NÛR BÂNÛ VÂLİDE SULTAN'IN VAKFİYESİ
Bunlardan Nûr Bânû Vâlide Sultan[1], İstanbul’un Anadolu ve Rumeli yakasında birçok eserler yaptırmıştır. Üsküdar Toptaşı’ndaki Atik Vâlide Câmii, imâreti, medresesi, dâru’ş-şifâsı ve çifte hamamı ile zikre şâyân olanlarıdır. Düşününüz ki bu kadın menşe itibâriyle yahudidir. Babası Yasef Nassi, İspanya’nın müslümanların elinden çıkması üzerine katliâma mâruz kalmaktan kurtulmak için, Osmanlı’ya sığınmış olan yahudi cemaatinin ileri gelenlerinden biridir. Kanûnî Sultan Süleyman’ın istihbârat için kullandığı anlaşılan Yasef Nassi, onun oğlu Sarı Selim zamanında menfî roller oynamış ve padişâhın kayınpederi olmak imtiyaz ve selâhiyetiyle pek büyük bir servet sâhibi olmuştur. Sistem o kadar iyi işlemekte, İslâmî ahlâk ve hassâsiyet öyle derinlere nüfûz etmekteydi ki, onun kızı Nur Bânu Sultan, hayır ve hasenât sâhibi müslüman hanımlar arasında mütemâyiz bir duruma yükselebilmiştir.
MÂHPEYKER KÖSEM VÂLİDE SULTAN VAKFİYESİ
Böyle hanımların biri de Mâhpeyker Kösem Vâlide Sultan’dır. O da Yeni Câmi’nin temelini attırmış, Üsküdar Çinili Câmii ve yanına da mekteb, çeşme, dâru’l-hadîs, çifte hamam ve sebil yaptırmıştır. Ayrıca Anadolu Kavağı’ndaki câmiyi inşâ ettirmiştir. Onun, yetim ve fakir kızları evlendirmek için kurmuş olduğu vakıf da meşhurdur. Bunlardan başka daha birçok hayrâtı vardır. Şâyân-ı dikkattir ki, vâlide sultanlar arasında celâlli tabiatiyle tanınmış olduğu hâlde Kösem Sultan bile, vakıf tesis etmekteki gayretiyle zayıflara şefkat ve merhamet husûsunda zirve bir şahsiyettir.
Kösem Sultan’ın temelini attırdığı hâlde, bitirmeye ömrü vefâ etmediğinden yarım kalmış olan Yeni Câmi’yi tamamlatarak ibâdete açmak şerefi, Hatice Turhan Sultan’a nasîb olmuştur. Bunun yanında mekteb, medrese, imâret, kütüphâne ve çeşme hayrâtları da vardır.
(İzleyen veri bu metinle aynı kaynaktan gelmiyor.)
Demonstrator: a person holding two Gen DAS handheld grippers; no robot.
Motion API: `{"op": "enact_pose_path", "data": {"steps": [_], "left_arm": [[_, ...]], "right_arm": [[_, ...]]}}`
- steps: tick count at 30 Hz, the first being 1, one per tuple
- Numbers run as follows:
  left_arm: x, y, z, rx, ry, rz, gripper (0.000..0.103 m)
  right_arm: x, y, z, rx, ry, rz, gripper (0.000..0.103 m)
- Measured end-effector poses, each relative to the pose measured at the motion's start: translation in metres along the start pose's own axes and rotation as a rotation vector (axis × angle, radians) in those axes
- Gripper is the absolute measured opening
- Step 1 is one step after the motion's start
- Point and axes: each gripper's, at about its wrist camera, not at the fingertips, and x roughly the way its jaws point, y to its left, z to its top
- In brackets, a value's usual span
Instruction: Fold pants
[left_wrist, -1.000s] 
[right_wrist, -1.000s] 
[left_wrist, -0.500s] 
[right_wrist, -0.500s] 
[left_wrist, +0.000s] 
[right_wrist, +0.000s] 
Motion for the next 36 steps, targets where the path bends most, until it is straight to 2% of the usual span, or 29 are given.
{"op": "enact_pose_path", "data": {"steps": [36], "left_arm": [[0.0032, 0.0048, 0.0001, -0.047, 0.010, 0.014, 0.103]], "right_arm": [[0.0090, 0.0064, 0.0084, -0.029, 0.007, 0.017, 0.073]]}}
VAKIFLARDA EN İYİ İKRÂMLARIN YAPILMASI
Ayrıca Yeni Câmi vakfiyesinde dikkati çeken bir husus da, kandil ve Ramazan gecelerinde bazı çeşmelerden bal şerbeti akıtılması ve namazdan çıkan cemaate ikrâm edilmesidir. Balın kalitesi dahî vakfiyeye tescîl edilmiştir. O zamanın en vasıflı balı, bugün adı “Pazar” olarak değiştirilmiş olan Rize’nin kazası Atina’dan getirilirdi. Vakfiyede ne kadar pahalı olursa olsun dâimâ bu balın kullanılması, başka balın kullanılmaması şart koşulmuştu ki, bu da hayırdaki keyfiyet ve hassâsiyetin derecesini gösteren tipik bir misâldir.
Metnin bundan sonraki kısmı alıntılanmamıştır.